Mobile impurity interacting with a Hubbard chain and the role of Friedel oscillations
Felipe Isaule, Abel Rojo-Francàs, Duc Tuan Hoang, Thomás Fogarty, Thomas Busch, Bruno Juliá-Díaz
TL;DR
This work analyzes a single mobile impurity in a one-dimensional open Hubbard chain coupled to a spin-$\frac{1}{2}$ fermionic bath using exact diagonalization. It reveals a spectrum of impurity configurations driven by bath–impurity interactions and boundary-induced Friedel oscillations, including miscible regimes, impurity–particle phase separation, and impurity–hole phase separation under particle–hole symmetry. The authors introduce quantitative diagnostics—average impurity position, two-body occupancies, and impurity entanglement—to map a detailed phase diagram as a function of $U_{fI}$ and $U/t$, with clear signatures at regime boundaries. The findings show that Friedel oscillations can induce nontrivial impurity localizations and suggest using impurities as probes of Friedel physics in ultracold-atom experiments.
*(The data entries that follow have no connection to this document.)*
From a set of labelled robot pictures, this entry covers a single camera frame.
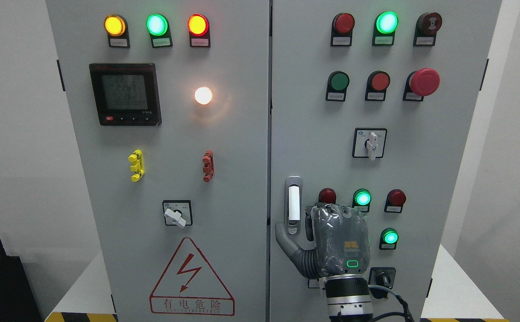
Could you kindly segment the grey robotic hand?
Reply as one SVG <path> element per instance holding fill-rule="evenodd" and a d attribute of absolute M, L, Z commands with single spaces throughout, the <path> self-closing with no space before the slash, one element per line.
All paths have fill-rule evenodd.
<path fill-rule="evenodd" d="M 275 238 L 282 251 L 306 279 L 333 275 L 363 274 L 371 259 L 366 214 L 355 208 L 316 203 L 309 211 L 315 248 L 299 246 L 282 223 L 275 226 Z"/>

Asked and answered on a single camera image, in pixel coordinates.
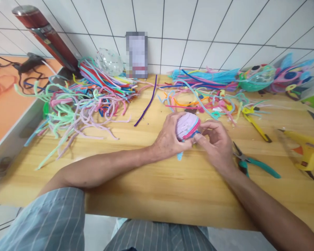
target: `hand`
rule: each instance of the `hand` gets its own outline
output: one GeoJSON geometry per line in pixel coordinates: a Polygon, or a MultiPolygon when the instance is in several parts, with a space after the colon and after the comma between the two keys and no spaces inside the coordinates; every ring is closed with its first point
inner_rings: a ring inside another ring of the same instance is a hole
{"type": "Polygon", "coordinates": [[[209,162],[218,171],[233,170],[233,144],[223,124],[208,120],[200,126],[204,131],[202,134],[195,134],[194,139],[208,153],[209,162]]]}
{"type": "Polygon", "coordinates": [[[188,139],[185,142],[179,142],[175,134],[175,128],[177,125],[178,119],[181,116],[184,116],[186,112],[171,113],[166,116],[163,128],[158,134],[158,137],[151,146],[153,153],[157,154],[159,159],[170,158],[177,153],[186,151],[192,148],[194,139],[188,139]]]}

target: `floor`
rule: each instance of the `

The results also highlight symmetry-driven connections between quarter- and three-quarters fillings and point to future work on dynamics and non-lattice realizations.
Abstract
This work examines a mobile impurity interacting with a bath of a few spin-$\uparrow$ and spin-$\downarrow$ fermions in a small one-dimensional open lattice system. We study ground-state properties using the exact diagonalization method, where the system is modeled by a three-component Fermi Hubbard Hamiltonian. We find that in addition to the standard phase separation between a strongly repulsive impurity and the bath, a strongly-attractive impurity also phase separates with the fermionic holes. Furthermore, we find that the impurity can show an oscillatory pattern in its density for intermediate bath-impurity interactions, which are induced by Friedel oscillations in the fermionic bath. This rich behavior of the impurity could be probed with fermionic ultracold mixtures in optical lattices.